To help speed these sorts of tasks up, we’ve written a new School of Data course called A gentle introduction to cleaning data in a spreadsheet. It contains loads of ways to make cleaning data a quicker and less painful experience.
In the course we start with a ‘dirty’ dataset containing lots of common errors. We walk you step-by-step through the process of making it to ‘clean’. We’ll show you how to use a range of common spreadsheet features to find and correct problems such as invisible or inconsistent data, missing values, a bad data structure and so on. By the end of the course, you should leave with a better view of what the spreadsheet can do, a practical process you can repeat on your own datasets and a good idea of how to better find help online about how to use spreadsheets.

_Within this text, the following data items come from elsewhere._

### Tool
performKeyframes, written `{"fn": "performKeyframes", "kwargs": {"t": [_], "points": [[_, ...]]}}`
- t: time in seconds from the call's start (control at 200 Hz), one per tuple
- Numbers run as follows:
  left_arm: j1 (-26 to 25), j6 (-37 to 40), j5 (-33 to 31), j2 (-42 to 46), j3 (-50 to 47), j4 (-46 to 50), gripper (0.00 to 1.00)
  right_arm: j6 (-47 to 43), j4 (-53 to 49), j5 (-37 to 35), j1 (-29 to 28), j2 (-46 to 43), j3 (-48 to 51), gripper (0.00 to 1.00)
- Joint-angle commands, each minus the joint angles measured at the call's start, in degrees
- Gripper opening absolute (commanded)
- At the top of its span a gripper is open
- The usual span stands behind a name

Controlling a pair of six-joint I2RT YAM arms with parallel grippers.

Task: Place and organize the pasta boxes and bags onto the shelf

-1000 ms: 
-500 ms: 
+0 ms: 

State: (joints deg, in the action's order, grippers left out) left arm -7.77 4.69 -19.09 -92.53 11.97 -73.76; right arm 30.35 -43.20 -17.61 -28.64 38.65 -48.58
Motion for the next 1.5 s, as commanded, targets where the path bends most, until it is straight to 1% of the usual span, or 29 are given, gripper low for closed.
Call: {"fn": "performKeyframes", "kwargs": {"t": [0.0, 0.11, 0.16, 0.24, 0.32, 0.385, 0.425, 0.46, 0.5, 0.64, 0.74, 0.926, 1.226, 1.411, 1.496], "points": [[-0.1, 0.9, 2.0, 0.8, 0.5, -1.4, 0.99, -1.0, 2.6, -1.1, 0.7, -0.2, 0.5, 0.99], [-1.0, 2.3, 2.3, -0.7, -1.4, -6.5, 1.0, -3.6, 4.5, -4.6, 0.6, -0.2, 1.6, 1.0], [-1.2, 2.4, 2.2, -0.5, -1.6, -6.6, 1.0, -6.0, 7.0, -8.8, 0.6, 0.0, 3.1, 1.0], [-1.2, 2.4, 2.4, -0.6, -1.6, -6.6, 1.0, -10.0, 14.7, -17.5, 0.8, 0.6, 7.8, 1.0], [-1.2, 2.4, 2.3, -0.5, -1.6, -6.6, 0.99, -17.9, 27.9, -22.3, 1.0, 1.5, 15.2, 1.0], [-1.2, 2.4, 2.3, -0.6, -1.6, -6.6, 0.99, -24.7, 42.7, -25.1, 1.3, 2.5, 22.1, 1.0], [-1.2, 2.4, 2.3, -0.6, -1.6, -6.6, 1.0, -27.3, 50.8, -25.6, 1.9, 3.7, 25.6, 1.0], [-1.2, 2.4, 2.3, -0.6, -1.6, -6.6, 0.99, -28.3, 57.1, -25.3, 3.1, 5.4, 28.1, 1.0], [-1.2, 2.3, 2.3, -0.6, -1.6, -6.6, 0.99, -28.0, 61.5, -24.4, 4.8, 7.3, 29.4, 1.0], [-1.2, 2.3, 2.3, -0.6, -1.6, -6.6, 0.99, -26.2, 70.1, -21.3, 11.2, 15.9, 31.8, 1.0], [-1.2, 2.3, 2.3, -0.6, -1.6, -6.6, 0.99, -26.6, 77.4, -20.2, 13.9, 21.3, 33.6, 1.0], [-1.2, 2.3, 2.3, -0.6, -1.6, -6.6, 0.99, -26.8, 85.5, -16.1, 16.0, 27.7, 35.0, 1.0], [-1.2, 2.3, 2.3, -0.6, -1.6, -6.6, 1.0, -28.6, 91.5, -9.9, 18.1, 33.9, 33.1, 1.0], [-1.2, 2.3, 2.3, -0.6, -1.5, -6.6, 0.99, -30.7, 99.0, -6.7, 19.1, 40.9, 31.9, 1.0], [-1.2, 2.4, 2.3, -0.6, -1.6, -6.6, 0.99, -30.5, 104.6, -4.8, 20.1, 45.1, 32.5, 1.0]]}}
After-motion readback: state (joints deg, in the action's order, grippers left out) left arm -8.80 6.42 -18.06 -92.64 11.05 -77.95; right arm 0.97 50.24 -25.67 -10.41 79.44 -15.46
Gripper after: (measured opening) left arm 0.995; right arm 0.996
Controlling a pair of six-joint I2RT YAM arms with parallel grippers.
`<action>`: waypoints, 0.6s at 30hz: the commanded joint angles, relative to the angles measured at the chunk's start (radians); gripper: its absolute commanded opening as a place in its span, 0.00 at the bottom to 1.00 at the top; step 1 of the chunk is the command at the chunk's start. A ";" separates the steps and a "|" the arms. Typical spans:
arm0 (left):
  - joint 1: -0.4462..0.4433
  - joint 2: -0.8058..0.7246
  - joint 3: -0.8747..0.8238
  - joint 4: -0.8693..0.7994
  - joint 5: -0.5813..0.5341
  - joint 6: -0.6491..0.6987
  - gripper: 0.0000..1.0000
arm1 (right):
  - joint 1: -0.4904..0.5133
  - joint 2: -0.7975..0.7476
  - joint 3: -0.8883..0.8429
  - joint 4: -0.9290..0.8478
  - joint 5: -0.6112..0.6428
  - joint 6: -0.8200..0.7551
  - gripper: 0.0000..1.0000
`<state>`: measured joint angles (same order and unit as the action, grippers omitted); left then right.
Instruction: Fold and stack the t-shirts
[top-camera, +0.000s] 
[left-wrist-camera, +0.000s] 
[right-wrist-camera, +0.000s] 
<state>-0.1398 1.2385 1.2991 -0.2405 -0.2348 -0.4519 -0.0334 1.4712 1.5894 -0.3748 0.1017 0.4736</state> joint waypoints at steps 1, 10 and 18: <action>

The course dataset is interesting too. It’s about ‘land-grabbing’, or the commercial buy-up of agricultural land in the developing world by investment companies and governments to grow biofuel and other commodities, turfing people off land they need for their survival and (some analysts reckon) driving up food prices around the world. The data was produced by GRAIN, an excellent research organisation; I hope they accept our apologies for picking on their data in this course!
This is the first in a series of three ‘basics’ courses. They all use the same dataset about landgrabbing. The next in the series is a course called A gentle introduction to descriptive data analysis, which is about using a spreadsheet to get to grips with what’s in your data. Hot on its heels will be an introduction to visualising networks.
Finally, this course will also illustrate the spreadsheet’s limits. At some point, the time and effort you make pushing a spreadsheet to do something may be better spent looking at tools and techniques specifically designed to tackle the problem. In the case of cleaning data, this might be learning how to use Google Refine.
But until that time, all hail the spreadsheet, king of data cleaning.